The time has come for the federal government to regulate pharmaceuticals that are showing up in the nation's drinking water.
The federal government also should take the lead in a national program to recover unused prescription drugs and over-the-counter medicines for safe disposal.
Increased regulation and improved disposal programs are necessary to keep up with the ever-increasing use of drugs in the United States.
Consider this: From 1993 to 2003, the U.S. population grew by 13 percent. In those same 10 years, the number of prescriptions purchased in this country climbed by a whopping 70 percent — from 2 billion to 3.4 billion. In 2005, some 53 million prescriptions were filled in Washington state, according to a state Department of Ecology study.

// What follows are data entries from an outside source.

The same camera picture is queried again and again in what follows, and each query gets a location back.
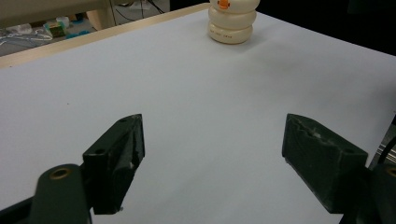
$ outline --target cream-colored bottle
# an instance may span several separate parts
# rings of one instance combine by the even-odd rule
[[[247,41],[256,20],[256,7],[260,0],[210,0],[210,37],[225,44],[240,44]]]

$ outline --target white table surface
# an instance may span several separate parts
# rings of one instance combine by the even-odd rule
[[[262,14],[248,42],[223,45],[207,22],[201,11],[1,69],[0,209],[142,113],[147,154],[124,210],[93,223],[338,223],[281,157],[286,115],[370,161],[394,116],[396,58]]]

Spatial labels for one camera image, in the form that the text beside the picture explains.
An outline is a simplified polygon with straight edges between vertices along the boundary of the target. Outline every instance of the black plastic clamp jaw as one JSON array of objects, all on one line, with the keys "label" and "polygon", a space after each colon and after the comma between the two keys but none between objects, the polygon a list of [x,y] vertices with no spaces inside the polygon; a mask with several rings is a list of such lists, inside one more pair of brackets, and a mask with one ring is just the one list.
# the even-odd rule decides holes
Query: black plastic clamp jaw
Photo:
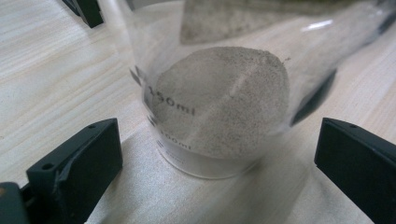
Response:
[{"label": "black plastic clamp jaw", "polygon": [[62,0],[91,28],[103,23],[100,7],[96,0]]},{"label": "black plastic clamp jaw", "polygon": [[315,163],[374,223],[396,223],[396,146],[364,129],[323,119]]},{"label": "black plastic clamp jaw", "polygon": [[122,167],[116,119],[84,128],[27,170],[29,184],[0,184],[0,223],[84,223]]}]

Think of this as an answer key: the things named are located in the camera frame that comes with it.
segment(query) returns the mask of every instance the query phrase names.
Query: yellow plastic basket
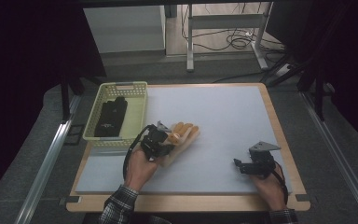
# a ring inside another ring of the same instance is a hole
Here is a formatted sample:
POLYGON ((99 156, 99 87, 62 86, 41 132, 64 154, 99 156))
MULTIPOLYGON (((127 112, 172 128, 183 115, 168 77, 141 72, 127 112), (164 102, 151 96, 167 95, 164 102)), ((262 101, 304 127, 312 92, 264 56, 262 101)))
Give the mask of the yellow plastic basket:
POLYGON ((102 84, 98 89, 94 105, 89 114, 89 120, 83 132, 83 139, 92 143, 94 147, 129 147, 145 126, 146 104, 146 82, 111 82, 102 84), (119 137, 95 137, 94 130, 101 116, 103 103, 114 101, 118 96, 124 96, 128 102, 119 137))

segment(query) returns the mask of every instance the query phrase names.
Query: wall
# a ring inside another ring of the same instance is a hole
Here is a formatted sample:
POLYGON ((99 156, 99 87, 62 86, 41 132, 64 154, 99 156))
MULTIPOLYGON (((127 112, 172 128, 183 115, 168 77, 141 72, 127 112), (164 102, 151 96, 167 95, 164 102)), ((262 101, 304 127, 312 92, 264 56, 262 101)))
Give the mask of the wall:
POLYGON ((100 53, 165 49, 163 6, 85 8, 100 53))

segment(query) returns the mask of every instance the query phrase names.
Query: plaid shirt
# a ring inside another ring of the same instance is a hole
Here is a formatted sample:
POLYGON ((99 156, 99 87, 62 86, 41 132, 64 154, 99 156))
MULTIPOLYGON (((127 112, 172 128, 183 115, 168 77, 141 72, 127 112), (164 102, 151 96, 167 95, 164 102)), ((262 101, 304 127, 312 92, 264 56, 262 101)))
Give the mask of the plaid shirt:
MULTIPOLYGON (((103 213, 100 215, 99 223, 125 224, 130 223, 135 200, 138 191, 121 185, 118 190, 110 196, 104 205, 103 213)), ((269 212, 273 224, 297 224, 295 210, 287 209, 282 211, 269 212)), ((171 222, 160 217, 150 217, 149 224, 171 224, 171 222)))

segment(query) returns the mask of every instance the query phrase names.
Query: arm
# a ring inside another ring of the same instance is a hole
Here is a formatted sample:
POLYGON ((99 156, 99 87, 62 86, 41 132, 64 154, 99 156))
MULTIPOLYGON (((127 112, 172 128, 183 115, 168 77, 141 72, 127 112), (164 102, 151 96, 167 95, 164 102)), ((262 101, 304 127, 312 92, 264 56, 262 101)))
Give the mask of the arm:
MULTIPOLYGON (((283 177, 281 166, 277 163, 275 172, 283 177)), ((268 204, 269 216, 273 224, 296 224, 298 223, 295 210, 288 209, 284 203, 283 189, 274 175, 262 178, 250 175, 254 181, 260 197, 268 204)))
POLYGON ((158 168, 159 160, 148 161, 138 146, 133 150, 124 184, 106 200, 99 223, 129 223, 139 191, 158 168))

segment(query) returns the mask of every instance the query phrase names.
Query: black pouch
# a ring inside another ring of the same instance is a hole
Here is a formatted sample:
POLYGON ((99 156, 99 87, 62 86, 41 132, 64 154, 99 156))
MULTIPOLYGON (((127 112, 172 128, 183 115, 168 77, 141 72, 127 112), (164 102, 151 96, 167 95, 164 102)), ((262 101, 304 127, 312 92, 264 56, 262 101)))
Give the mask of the black pouch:
POLYGON ((128 102, 123 96, 103 103, 101 116, 95 127, 95 137, 118 137, 126 115, 128 102))

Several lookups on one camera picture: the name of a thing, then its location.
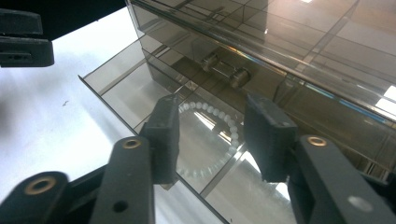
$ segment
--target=metal part
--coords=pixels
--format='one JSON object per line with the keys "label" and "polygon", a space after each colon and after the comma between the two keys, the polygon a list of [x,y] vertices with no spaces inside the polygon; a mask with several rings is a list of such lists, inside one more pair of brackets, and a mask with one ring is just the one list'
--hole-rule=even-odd
{"label": "metal part", "polygon": [[2,224],[51,224],[63,219],[71,203],[67,177],[45,172],[22,181],[0,206]]}
{"label": "metal part", "polygon": [[53,178],[50,175],[43,176],[30,182],[26,186],[24,193],[27,195],[44,193],[45,191],[52,189],[55,186],[55,184],[56,184],[55,178]]}
{"label": "metal part", "polygon": [[[140,142],[134,150],[125,143]],[[113,148],[90,220],[99,223],[154,223],[149,141],[121,139]]]}
{"label": "metal part", "polygon": [[323,138],[319,137],[308,137],[306,139],[311,145],[316,147],[326,147],[327,142]]}
{"label": "metal part", "polygon": [[0,8],[0,34],[42,35],[43,28],[40,15],[32,12]]}
{"label": "metal part", "polygon": [[128,148],[137,148],[140,145],[142,145],[142,143],[140,141],[129,140],[129,141],[125,141],[122,146],[123,146],[123,148],[128,149]]}
{"label": "metal part", "polygon": [[294,144],[296,124],[272,101],[249,94],[244,132],[248,150],[262,172],[262,179],[285,182],[286,152]]}
{"label": "metal part", "polygon": [[[322,139],[327,145],[312,145],[309,138]],[[306,205],[312,209],[309,223],[396,222],[389,207],[328,139],[302,136],[295,156],[314,198],[313,204]]]}
{"label": "metal part", "polygon": [[240,88],[245,86],[250,81],[250,74],[245,68],[236,70],[231,78],[231,86],[233,88]]}
{"label": "metal part", "polygon": [[292,199],[291,206],[297,223],[310,223],[315,199],[306,183],[301,186],[290,181],[288,183],[288,193]]}
{"label": "metal part", "polygon": [[177,180],[178,103],[176,94],[161,98],[140,132],[150,142],[154,184],[172,184]]}
{"label": "metal part", "polygon": [[207,55],[202,61],[202,68],[206,72],[210,72],[210,68],[219,62],[219,57],[215,53]]}
{"label": "metal part", "polygon": [[0,36],[2,67],[44,67],[54,64],[52,43],[43,38]]}

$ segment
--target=screw hole
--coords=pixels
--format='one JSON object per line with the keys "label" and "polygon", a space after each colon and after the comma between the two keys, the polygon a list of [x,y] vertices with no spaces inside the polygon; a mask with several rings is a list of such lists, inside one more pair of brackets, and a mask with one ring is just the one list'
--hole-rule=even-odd
{"label": "screw hole", "polygon": [[38,189],[43,189],[46,187],[50,182],[48,180],[42,180],[35,185],[33,185],[33,189],[38,190]]}
{"label": "screw hole", "polygon": [[125,201],[119,201],[114,203],[113,205],[113,211],[116,213],[121,213],[125,211],[128,208],[128,203]]}
{"label": "screw hole", "polygon": [[325,147],[327,146],[327,142],[324,139],[318,138],[318,137],[308,137],[308,142],[311,145],[314,145],[316,147]]}
{"label": "screw hole", "polygon": [[123,147],[124,148],[135,148],[141,145],[141,142],[138,140],[128,140],[124,142]]}
{"label": "screw hole", "polygon": [[32,182],[25,189],[25,194],[36,195],[52,189],[56,184],[55,178],[52,176],[40,177]]}

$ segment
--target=white bead
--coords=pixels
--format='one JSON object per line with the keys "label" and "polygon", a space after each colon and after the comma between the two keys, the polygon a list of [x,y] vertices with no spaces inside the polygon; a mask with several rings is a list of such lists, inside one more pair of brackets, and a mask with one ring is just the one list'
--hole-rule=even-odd
{"label": "white bead", "polygon": [[197,109],[201,109],[202,108],[202,103],[198,102],[195,106],[197,107]]}
{"label": "white bead", "polygon": [[194,109],[195,108],[195,102],[190,102],[190,108]]}
{"label": "white bead", "polygon": [[233,141],[231,141],[231,146],[233,146],[233,147],[239,147],[239,141],[238,141],[238,140],[233,140]]}
{"label": "white bead", "polygon": [[221,111],[221,112],[219,113],[219,118],[220,118],[220,119],[224,119],[224,116],[225,116],[225,113]]}
{"label": "white bead", "polygon": [[236,126],[233,126],[230,128],[230,132],[231,133],[237,133],[238,132],[238,128]]}
{"label": "white bead", "polygon": [[228,120],[230,120],[230,119],[231,119],[230,115],[226,115],[226,116],[224,117],[224,121],[226,121],[226,122],[228,122]]}
{"label": "white bead", "polygon": [[235,120],[233,120],[233,119],[228,120],[228,127],[231,128],[233,126],[235,126]]}
{"label": "white bead", "polygon": [[207,108],[207,112],[212,113],[215,110],[213,106]]}
{"label": "white bead", "polygon": [[239,134],[238,133],[231,133],[231,138],[233,140],[238,140]]}
{"label": "white bead", "polygon": [[218,109],[215,109],[215,110],[213,111],[213,115],[214,115],[214,116],[217,116],[219,113],[220,113],[220,111],[219,111]]}

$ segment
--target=transparent storage cabinet
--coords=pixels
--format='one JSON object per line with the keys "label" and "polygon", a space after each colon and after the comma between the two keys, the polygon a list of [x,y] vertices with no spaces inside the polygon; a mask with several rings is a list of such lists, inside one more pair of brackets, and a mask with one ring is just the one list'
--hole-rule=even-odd
{"label": "transparent storage cabinet", "polygon": [[386,180],[396,164],[394,4],[131,0],[139,39],[82,80],[136,133],[158,99],[179,95],[183,183],[223,221],[295,223],[286,184],[263,182],[245,146],[246,95],[273,99],[300,134],[332,139]]}

When drugs are consumed, residues are excreted and flushed down the toilet where they enter sewer systems and on-site septic systems.
An even more direct exposure pathway is the flushing of unused medication down the drain or dumping into the garbage.
The Pharmaceutical Research and Manufacturers of America estimate that about 3 percent of all prescription drugs go unused. Studies in Germany and Austria estimate wastage of medicines much higher — 25 percent to 33 percent.
Here in the Puget Sound region, wastewater tainted with drugs either goes to a treatment plant that discharges directly or indirectly to Puget Sound and groundwater recharge basins or to septic drainfields that interact with groundwater. One way or another, drug residues can enter Puget Sound or drinking water supplies.